> _Try it_
If a record holds a picture, drop the picture and copy everything else exactly.

> _Supplied data_
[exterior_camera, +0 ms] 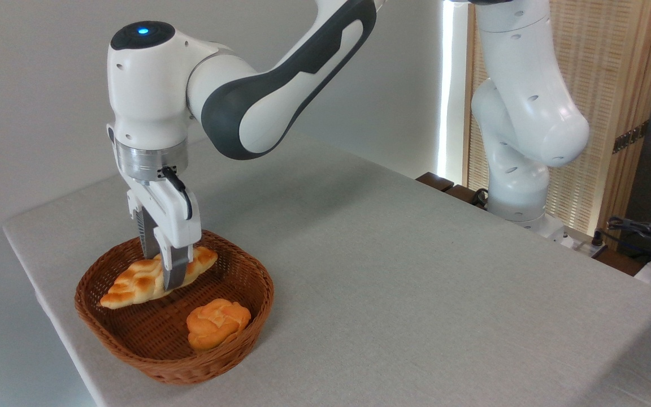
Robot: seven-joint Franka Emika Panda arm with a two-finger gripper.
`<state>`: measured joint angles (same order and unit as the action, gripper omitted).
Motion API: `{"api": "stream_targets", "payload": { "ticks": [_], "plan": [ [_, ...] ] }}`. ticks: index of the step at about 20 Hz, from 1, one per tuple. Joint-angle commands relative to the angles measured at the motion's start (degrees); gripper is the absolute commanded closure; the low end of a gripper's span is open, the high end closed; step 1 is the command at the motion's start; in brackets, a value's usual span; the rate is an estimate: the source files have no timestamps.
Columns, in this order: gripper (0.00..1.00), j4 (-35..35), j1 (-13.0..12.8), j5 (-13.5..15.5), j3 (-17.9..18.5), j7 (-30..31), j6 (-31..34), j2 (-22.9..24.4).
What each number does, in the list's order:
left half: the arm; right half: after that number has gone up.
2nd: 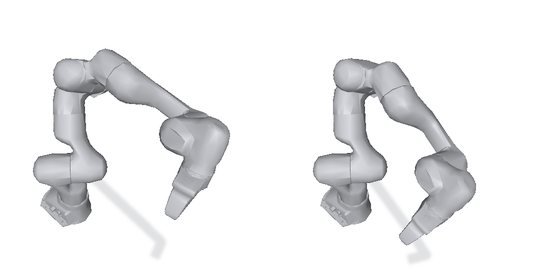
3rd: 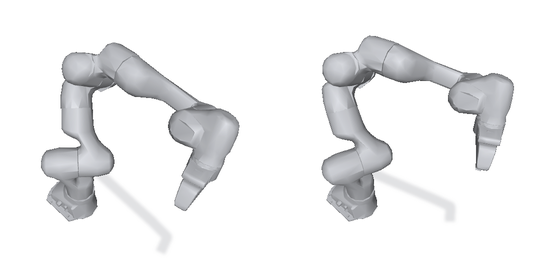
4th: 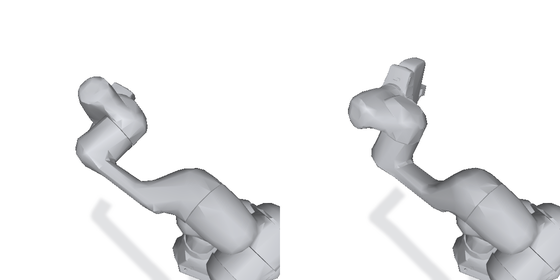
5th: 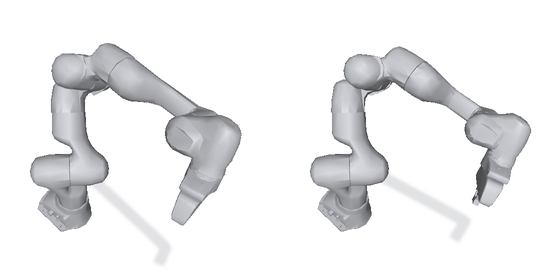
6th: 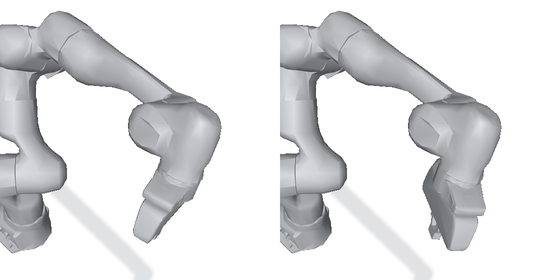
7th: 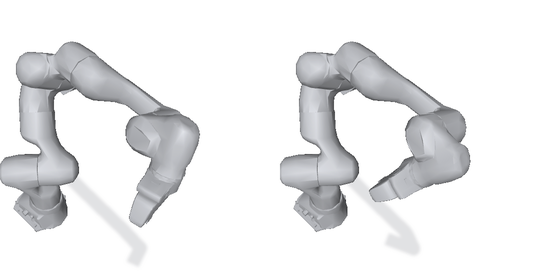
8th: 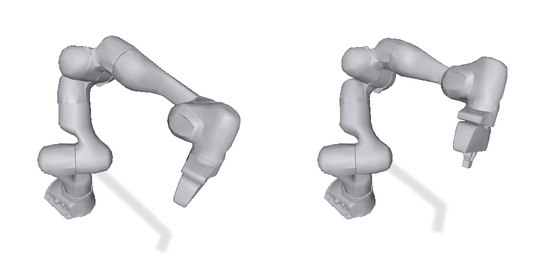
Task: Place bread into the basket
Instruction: 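Open the gripper to release the roll and raise it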
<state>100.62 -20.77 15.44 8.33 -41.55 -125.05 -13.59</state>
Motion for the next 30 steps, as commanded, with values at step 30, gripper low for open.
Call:
{"api": "stream_targets", "payload": {
  "ticks": [30],
  "plan": [
    [0.0, -8.5, 16.8, -13.1, -7.9, 0.4, 31.2, 13.9]
  ]
}}
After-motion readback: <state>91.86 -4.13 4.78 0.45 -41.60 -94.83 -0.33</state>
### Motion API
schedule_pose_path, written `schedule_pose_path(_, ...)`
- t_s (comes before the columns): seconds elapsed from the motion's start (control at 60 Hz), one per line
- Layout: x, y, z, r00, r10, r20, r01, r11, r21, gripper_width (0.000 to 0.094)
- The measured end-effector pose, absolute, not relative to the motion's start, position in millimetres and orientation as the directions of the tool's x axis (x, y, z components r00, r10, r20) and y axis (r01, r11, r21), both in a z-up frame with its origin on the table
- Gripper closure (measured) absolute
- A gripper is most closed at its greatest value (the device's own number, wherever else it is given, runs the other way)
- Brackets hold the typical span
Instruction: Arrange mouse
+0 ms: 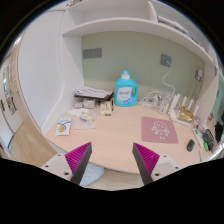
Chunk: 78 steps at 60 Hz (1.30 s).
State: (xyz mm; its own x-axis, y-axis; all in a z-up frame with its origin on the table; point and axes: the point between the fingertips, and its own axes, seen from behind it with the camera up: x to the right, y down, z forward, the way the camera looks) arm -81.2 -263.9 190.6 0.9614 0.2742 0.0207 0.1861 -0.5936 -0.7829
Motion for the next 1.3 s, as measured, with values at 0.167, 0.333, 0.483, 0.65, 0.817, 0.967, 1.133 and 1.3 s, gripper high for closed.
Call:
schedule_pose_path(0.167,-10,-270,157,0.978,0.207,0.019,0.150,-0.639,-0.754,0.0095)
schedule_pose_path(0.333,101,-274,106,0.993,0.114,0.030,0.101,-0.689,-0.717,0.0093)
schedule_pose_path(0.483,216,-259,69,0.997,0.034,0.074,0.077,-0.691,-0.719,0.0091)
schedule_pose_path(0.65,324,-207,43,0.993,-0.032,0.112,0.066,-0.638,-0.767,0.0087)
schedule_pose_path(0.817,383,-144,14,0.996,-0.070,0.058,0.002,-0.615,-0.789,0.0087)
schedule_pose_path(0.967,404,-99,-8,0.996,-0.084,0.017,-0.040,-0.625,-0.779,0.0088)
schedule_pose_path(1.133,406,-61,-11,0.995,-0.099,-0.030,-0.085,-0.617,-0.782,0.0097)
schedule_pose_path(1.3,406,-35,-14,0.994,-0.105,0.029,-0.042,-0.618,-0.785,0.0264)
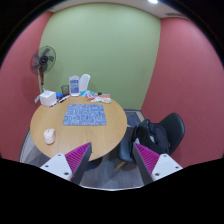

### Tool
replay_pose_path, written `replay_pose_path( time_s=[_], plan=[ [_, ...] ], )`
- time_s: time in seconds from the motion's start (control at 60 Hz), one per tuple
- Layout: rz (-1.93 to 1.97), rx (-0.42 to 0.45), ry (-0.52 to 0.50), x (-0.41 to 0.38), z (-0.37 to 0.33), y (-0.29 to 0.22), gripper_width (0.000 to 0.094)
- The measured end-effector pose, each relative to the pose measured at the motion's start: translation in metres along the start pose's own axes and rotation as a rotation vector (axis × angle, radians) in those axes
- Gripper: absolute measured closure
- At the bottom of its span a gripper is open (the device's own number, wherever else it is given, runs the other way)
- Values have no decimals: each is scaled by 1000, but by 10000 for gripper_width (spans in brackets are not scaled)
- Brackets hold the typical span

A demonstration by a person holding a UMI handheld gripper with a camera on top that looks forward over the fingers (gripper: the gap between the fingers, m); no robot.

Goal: Arrange mouse

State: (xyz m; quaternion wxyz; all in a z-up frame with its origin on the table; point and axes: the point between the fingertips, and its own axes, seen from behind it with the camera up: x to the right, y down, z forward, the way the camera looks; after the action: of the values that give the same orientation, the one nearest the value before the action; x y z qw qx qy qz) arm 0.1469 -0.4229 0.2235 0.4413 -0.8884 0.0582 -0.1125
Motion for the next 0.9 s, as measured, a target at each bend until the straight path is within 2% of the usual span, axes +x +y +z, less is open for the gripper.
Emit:
replay_pose_path(
  time_s=[0.217,0.233,0.3,0.383,0.4,0.433,0.5,0.583,0.75,0.9],
  plan=[
    [-28,-78,3,-6,2,25,97],
    [-29,-66,8,-10,5,44,96],
    [-41,-98,-3,-19,7,60,94],
    [-49,-158,-24,-42,6,73,98],
    [-49,-143,-23,-51,10,92,95],
    [-52,-173,-42,-64,7,87,95],
    [-51,-180,-72,-103,15,104,93],
    [-48,-174,-121,-159,31,112,93],
    [-13,-126,-231,-272,80,97,92],
    [-25,-63,-271,-338,140,70,91]
  ],
)
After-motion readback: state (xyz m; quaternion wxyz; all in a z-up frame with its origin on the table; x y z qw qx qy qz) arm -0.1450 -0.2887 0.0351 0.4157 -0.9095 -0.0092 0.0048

> _The completed task_
[exterior_camera, +0 ms] 
Robot: seven-joint Franka Emika Panda arm with a two-finger gripper.
`<state>`: measured joint angles (same order and unit as the action, gripper omitted).
Motion API: `{"api": "stream_targets", "payload": { "ticks": [_], "plan": [ [_, ...] ] }}`. ticks: index of the step at about 20 Hz, from 1, one per tuple. Joint-angle commands relative to the angles measured at the motion's start (degrees); gripper is the absolute commanded closure; the low end of a gripper's span is open, the high end closed; step 1 is the command at the motion's start; in brackets, a value's usual span; the rate is an estimate: the source files have no timestamps.
Columns, in this order: gripper (0.00..1.00), j4 (-35..35), j1 (-13.0..12.8), j5 (-13.5..15.5), j3 (-17.9..18.5), j7 (-30..31), j6 (-31..34), j2 (-22.9..24.4).
What each number does, in the list's order:
left half: the arm; right half: after that number has gone up.
2nd: 
3rd: 
4th: 
5th: 
6th: 
7th: 
8th: 
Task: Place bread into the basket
Instruction: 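Open the gripper to release the roll and raise it
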<state>100.62 -20.77 15.44 8.33 -41.55 -125.05 -13.59</state>
Motion for the next 30 steps, as commanded, with values at step 30, gripper low for open.
Call:
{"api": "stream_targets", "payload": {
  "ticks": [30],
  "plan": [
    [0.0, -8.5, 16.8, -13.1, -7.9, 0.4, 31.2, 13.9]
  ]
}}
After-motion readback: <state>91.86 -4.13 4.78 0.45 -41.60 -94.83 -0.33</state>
### Motion API
schedule_pose_path, written `schedule_pose_path(_, ...)`
- t_s (comes before the columns): seconds elapsed from the motion's start (control at 60 Hz), one per line
- Layout: x, y, z, r00, r10, r20, r01, r11, r21, gripper_width (0.000 to 0.094)
- The measured end-effector pose, absolute, not relative to the motion's start, position in millimetres and orientation as the directions of the tool's x axis (x, y, z components r00, r10, r20) and y axis (r01, r11, r21), both in a z-up frame with its origin on the table
- Gripper closure (measured) absolute
- A gripper is most closed at its greatest value (the device's own number, wherever else it is given, runs the other way)
- Brackets hold the typical span
Instruction: Arrange mouse
+0 ms: 
Chunk: 78 steps at 60 Hz (1.30 s).
State: (xyz mm; its own x-axis, y-axis; all in a z-up frame with its origin on the table; point and axes: the point between the fingertips, and its own axes, seen from behind it with the camera up: x to the right, y down, z forward, the way the camera looks) arm -81.2 -263.9 190.6 0.9614 0.2742 0.0207 0.1861 -0.5936 -0.7829
Motion for the next 1.3 s, as measured, with values at 0.167, 0.333, 0.483, 0.65, 0.817, 0.967, 1.133 and 1.3 s, gripper high for closed.
Call:
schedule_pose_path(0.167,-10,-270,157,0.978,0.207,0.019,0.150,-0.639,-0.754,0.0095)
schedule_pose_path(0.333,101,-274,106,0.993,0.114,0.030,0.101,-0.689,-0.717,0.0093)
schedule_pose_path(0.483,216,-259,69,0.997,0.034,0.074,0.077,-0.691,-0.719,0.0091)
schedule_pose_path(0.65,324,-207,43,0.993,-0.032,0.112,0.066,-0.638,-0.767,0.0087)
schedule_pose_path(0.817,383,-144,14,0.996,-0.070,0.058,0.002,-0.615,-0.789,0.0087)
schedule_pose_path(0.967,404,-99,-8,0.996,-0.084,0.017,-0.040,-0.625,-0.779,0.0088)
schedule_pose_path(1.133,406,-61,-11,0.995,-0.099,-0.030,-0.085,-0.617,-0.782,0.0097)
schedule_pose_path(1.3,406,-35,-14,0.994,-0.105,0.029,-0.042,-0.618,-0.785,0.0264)

### Tool
replay_pose_path, written `replay_pose_path( time_s=[_], plan=[ [_, ...] ], )`
- time_s: time in seconds from the motion's start (control at 60 Hz), one per tuple
- Layout: rz (-1.93 to 1.97), rx (-0.42 to 0.45), ry (-0.52 to 0.50), x (-0.41 to 0.38), z (-0.37 to 0.33), y (-0.29 to 0.22), gripper_width (0.000 to 0.094)
- The measured end-effector pose, each relative to the pose measured at the motion's start: translation in metres along the start pose's own axes and rotation as a rotation vector (axis × angle, radians) in those axes
- Gripper: absolute measured closure
- At the bottom of its span a gripper is open (the device's own number, wherever else it is given, runs the other way)
- Values have no decimals: each is scaled by 1000, but by 10000 for gripper_width (spans in brackets are not scaled)
- Brackets hold the typical span

A demonstration by a person holding a UMI handheld gripper with a camera on top that looks forward over the fingers (gripper: the gap between the fingers, m); no robot.

Goal: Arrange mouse

State: (xyz m; quaternion wxyz; all in a z-up frame with its origin on the table; point and axes: the point between the fingertips, and its own axes, seen from behind it with the camera up: x to the right, y down, z forward, the way the camera looks; after the action: of the values that give the same orientation, the one nearest the value before the action; x y z qw qx qy qz) arm 0.1469 -0.4229 0.2235 0.4413 -0.8884 0.0582 -0.1125
Motion for the next 0.9 s, as measured, a target at each bend until the straight path is within 2% of the usual span, axes +x +y +z, less is open for the gripper.
Emit:
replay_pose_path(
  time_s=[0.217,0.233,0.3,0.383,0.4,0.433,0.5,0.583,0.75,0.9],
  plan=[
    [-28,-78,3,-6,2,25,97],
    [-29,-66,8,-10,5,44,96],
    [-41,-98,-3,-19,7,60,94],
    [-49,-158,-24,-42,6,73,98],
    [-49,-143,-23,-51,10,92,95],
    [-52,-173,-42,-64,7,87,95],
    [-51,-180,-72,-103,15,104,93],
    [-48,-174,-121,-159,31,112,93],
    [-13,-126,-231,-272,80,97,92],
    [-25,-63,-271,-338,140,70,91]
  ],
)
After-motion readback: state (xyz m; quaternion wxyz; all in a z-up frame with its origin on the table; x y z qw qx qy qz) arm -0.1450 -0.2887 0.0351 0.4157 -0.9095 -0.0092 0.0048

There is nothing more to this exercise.